Hello iarwain! With javierely1 posting, all 3 members of our team are present on this forum, which is awesome. Anyway, I have some questions about the spawner.
First off, in the code, my team has created spawners that spawn enemies; "enemy waves" to be precise. Those enemies all have spawners - "bullets" - that are bound to them. Both have wave sizes. But enemy waves are not bound to an object, and thus does not fire off automatically (which is what we want).
Now, that timer we asked about is simply supposed to call a function (StartEnemyWave). This function creates a new spawner from config every time it's called. It uses the same configuration section for enemy waves that move the same way. Since the spawner has a wave size, I assumed that it would fire off its wave on creation. But it didn't.
So we tried enabling it. Nothing happened.
So we tried using the spawn command, passing it the spawner's wave size. It only spawned one enemy per wave, because the wave size is 1.

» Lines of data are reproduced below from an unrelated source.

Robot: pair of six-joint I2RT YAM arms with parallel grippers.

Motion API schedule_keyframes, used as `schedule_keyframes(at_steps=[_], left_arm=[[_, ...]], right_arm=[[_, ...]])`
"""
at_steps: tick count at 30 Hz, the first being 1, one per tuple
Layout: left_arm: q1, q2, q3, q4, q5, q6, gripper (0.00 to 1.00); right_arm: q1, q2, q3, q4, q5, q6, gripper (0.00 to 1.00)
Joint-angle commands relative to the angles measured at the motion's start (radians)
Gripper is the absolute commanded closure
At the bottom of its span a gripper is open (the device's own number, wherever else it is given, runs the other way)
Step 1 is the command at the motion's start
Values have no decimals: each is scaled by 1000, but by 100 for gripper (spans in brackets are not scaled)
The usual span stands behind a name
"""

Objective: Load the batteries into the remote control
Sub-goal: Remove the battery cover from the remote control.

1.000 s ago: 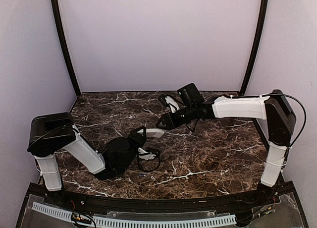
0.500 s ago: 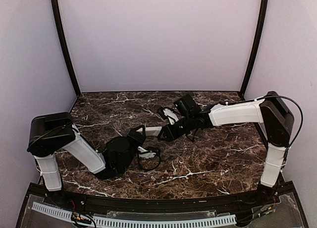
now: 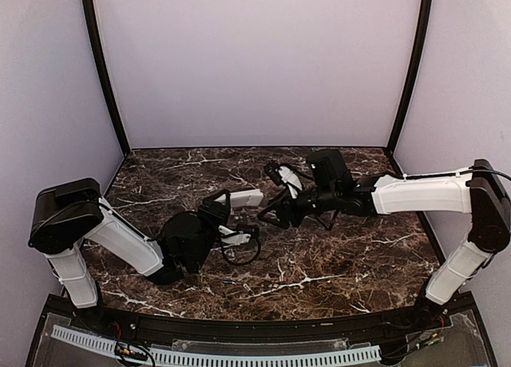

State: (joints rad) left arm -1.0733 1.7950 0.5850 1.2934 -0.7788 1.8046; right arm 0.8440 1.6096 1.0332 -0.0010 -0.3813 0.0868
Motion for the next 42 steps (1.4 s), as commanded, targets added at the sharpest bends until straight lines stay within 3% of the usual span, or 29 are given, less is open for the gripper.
schedule_keyframes(at_steps=[1,7,15,23,33,42], left_arm=[[3,-99,9,322,2,-36,100],[2,-123,8,322,10,-37,100],[0,-133,11,322,11,-43,100],[0,-135,10,323,6,-49,100],[1,-124,11,323,6,-48,100],[1,-123,5,323,7,-52,100]], right_arm=[[-16,-58,-109,291,16,-139,38],[-18,-40,-160,517,40,-248,31],[-19,39,-122,614,-2,-286,27],[-15,63,-110,600,-90,-282,30],[8,-22,-241,683,-228,-352,32],[9,-100,-259,569,-112,-381,32]])
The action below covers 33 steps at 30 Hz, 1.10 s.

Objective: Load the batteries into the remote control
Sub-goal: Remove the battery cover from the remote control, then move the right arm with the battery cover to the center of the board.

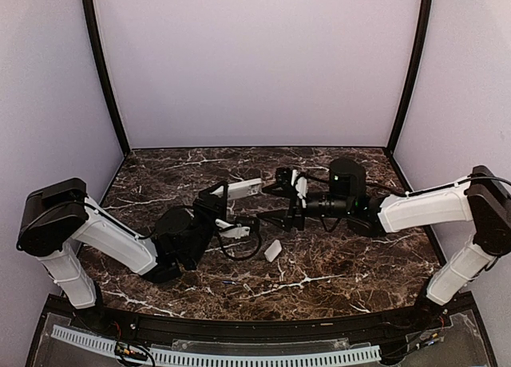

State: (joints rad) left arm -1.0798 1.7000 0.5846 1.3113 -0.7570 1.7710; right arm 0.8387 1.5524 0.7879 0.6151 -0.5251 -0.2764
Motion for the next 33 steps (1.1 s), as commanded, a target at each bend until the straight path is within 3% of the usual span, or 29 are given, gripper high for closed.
schedule_keyframes(at_steps=[1,5,7,10,11,12,13,14,16,19,23,33], left_arm=[[8,-28,5,304,-15,-23,100],[8,-47,8,257,-28,-87,100],[8,-94,15,123,-38,-191,100],[12,-204,71,-383,-8,-478,100],[26,-270,121,-683,49,-690,100],[59,-299,151,-831,93,-899,100],[79,-349,198,-1041,197,-995,100],[123,-369,212,-1114,241,-1135,100],[174,-406,233,-1256,353,-1247,100],[221,-407,258,-1457,504,-1332,100],[268,-375,271,-1570,558,-1429,100],[407,-451,263,-1538,648,-1533,100]], right_arm=[[13,-51,-13,-66,51,-11,32],[3,-109,-11,-141,124,46,32],[-9,-149,0,-194,158,97,32],[-41,-200,47,-321,207,191,32],[-55,-206,69,-381,225,241,32],[-69,-204,96,-442,242,270,33],[-81,-198,122,-502,266,319,34],[-87,-184,144,-563,293,352,36],[-89,-146,180,-684,338,407,40],[-86,-71,197,-732,317,519,47],[-22,46,218,-764,335,639,54],[202,298,426,-1018,559,695,59]])
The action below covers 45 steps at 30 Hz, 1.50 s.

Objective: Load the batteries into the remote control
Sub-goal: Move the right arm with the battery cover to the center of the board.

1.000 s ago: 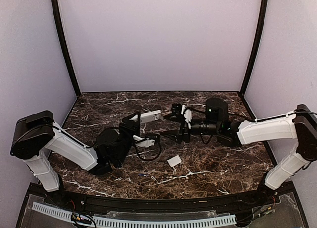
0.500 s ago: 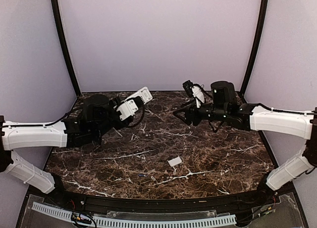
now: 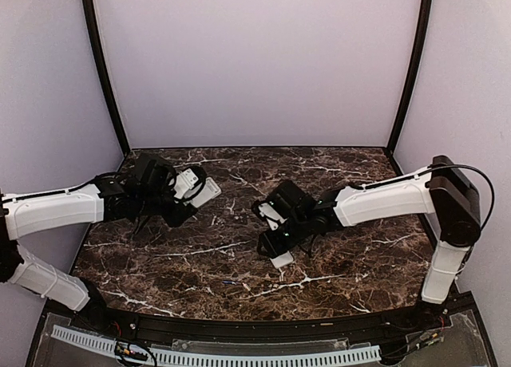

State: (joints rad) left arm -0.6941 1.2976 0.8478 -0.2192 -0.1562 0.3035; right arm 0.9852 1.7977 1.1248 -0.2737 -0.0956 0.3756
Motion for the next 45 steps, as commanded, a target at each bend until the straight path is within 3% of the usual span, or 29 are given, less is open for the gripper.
schedule_keyframes(at_steps=[1,13,18,24,34,45], left_arm=[[23,-49,-3,-5,46,-66,100],[28,-64,-18,14,45,-53,100],[27,-63,-17,16,51,-48,100],[27,-65,-19,15,54,-47,100],[27,-64,-19,14,80,-46,100],[27,-61,-21,11,92,-39,100]], right_arm=[[73,74,107,-156,160,41,59],[146,135,182,-300,259,91,64],[149,123,164,-295,270,81,65],[145,143,156,-279,256,33,74],[113,141,109,-271,218,8,76],[30,64,21,-273,226,-93,95]])
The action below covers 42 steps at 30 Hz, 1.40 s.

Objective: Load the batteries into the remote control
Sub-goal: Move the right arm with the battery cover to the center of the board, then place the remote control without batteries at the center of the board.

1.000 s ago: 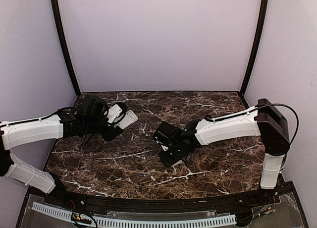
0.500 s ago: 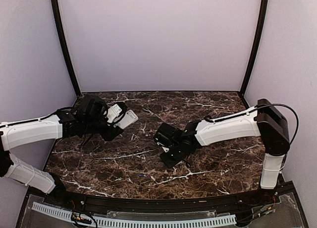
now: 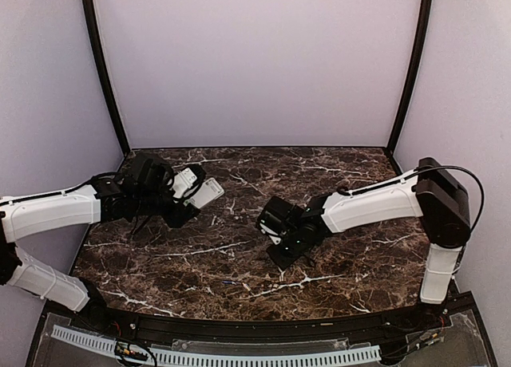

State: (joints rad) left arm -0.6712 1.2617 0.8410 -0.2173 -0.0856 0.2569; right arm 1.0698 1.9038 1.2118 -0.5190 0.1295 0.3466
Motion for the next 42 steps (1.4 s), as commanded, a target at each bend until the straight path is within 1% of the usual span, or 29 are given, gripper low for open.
schedule_keyframes(at_steps=[1,5,6,9,11,13,16,22,24,27,28,29,31,34,35,39,42], left_arm=[[5,-25,-14,8,23,9,100],[4,-23,-15,3,69,17,100],[4,-21,-16,-3,96,19,100],[4,4,-13,-26,242,33,100],[4,28,-12,-47,304,42,100],[5,63,-14,-58,334,62,100],[4,119,-6,-71,345,84,100],[4,254,31,-67,416,125,100],[3,285,36,-53,434,129,100],[-2,314,56,-58,427,162,100],[-6,326,62,-53,421,194,100],[-18,331,66,-49,420,213,100],[-40,355,78,-42,434,300,100],[-57,397,124,-52,473,365,100],[-58,428,162,-66,482,387,100],[-61,535,280,-170,517,425,100],[-69,581,320,-209,503,435,100]], right_arm=[[-66,-56,-80,-23,-1,-89,97],[-106,-96,-119,-10,-43,-192,98],[-120,-98,-119,-16,-60,-211,98],[-162,-103,-112,-33,-80,-261,98],[-189,-97,-102,-51,-94,-271,97],[-206,-95,-99,-57,-108,-279,95],[-216,-96,-99,-58,-123,-293,90],[-221,-108,-91,-70,-125,-308,71],[-222,-121,-93,-69,-150,-312,65],[-221,-146,-99,-63,-156,-310,59],[-222,-152,-99,-62,-159,-309,57],[-222,-159,-100,-61,-160,-308,56],[-222,-167,-98,-58,-160,-304,55],[-222,-180,-98,-55,-164,-295,54],[-222,-183,-98,-53,-166,-292,54],[-221,-206,-106,-54,-175,-273,53],[-221,-238,-125,-41,-181,-256,53]])
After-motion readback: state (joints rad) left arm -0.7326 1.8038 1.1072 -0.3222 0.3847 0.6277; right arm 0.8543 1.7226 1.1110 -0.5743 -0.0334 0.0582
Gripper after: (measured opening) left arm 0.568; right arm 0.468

How do we get this spawner that is being instanced in code to behave as if it was started automatically? (the bullet spawner, which is being created automatically, has a wave size of 1, a delay of 0.4, and a TotalObject size 10. It shoots 10 bullets. The enemy waves have the same stuff, but if we use orxSpawner_Enable, nothing happens, and if we use orxSpawner_Spawn, we get one enemy in stead of TotalObject (currently 3) enemies.)

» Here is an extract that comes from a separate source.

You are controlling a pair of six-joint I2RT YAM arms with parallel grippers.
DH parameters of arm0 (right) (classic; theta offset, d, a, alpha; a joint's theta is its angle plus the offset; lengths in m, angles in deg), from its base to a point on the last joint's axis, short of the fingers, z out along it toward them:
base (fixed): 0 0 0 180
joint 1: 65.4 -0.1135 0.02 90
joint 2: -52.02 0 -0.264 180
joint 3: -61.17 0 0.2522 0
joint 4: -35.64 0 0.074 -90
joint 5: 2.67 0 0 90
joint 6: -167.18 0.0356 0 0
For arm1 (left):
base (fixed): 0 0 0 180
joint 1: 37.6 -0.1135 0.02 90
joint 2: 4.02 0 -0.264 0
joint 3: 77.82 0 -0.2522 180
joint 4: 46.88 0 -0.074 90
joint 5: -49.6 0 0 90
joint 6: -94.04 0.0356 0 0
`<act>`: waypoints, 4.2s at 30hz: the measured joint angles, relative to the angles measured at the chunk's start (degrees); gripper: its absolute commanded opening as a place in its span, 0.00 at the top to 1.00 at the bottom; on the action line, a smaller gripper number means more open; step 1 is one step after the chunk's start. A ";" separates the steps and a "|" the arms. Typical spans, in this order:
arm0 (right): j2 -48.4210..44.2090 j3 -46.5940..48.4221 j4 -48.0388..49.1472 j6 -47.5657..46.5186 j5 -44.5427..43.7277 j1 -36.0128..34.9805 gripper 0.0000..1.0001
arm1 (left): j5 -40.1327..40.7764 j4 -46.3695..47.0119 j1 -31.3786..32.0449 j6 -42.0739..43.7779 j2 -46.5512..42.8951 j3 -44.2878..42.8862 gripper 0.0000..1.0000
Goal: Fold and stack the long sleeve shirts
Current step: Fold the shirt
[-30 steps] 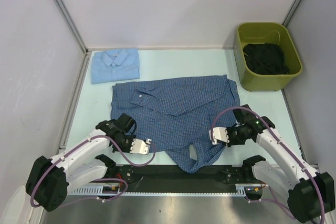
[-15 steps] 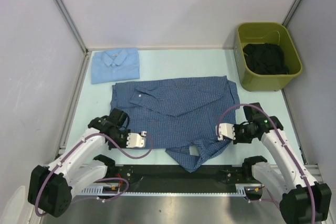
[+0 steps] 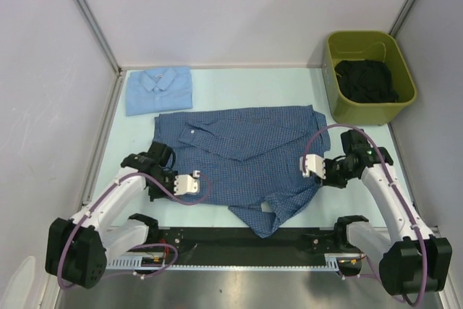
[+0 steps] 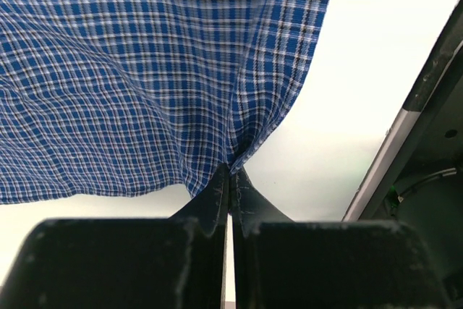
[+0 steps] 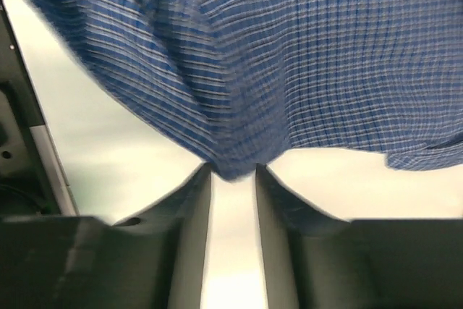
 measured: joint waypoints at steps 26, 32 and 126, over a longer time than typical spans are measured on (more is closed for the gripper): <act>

Also, there seems to be slight synchronization issues with the spawners. If we have two set to go off at the same time, they seem to be one frame off (one bullet that should be on the same y coordinate as another is off by a pixel or two). Is there a way to get them to actually process at the same time? Could it just be that the first one is encurring some loading time? If that's the case, how can we preload the graphics to prevent that from happening?
Finally, I have one other question. Is it possible to fine-grain spawner control? Like, could we have one spawner fire bullets in three specified directions at the same time? Can one spawner fire bullets in a circular pattern around itself? How much coding time and game performance difference would there be if we didn't use spawners, and created all of the objects ourselves?
That was a lot to ask in one post, and a lot of information to take in. If you need more clarification , let me know.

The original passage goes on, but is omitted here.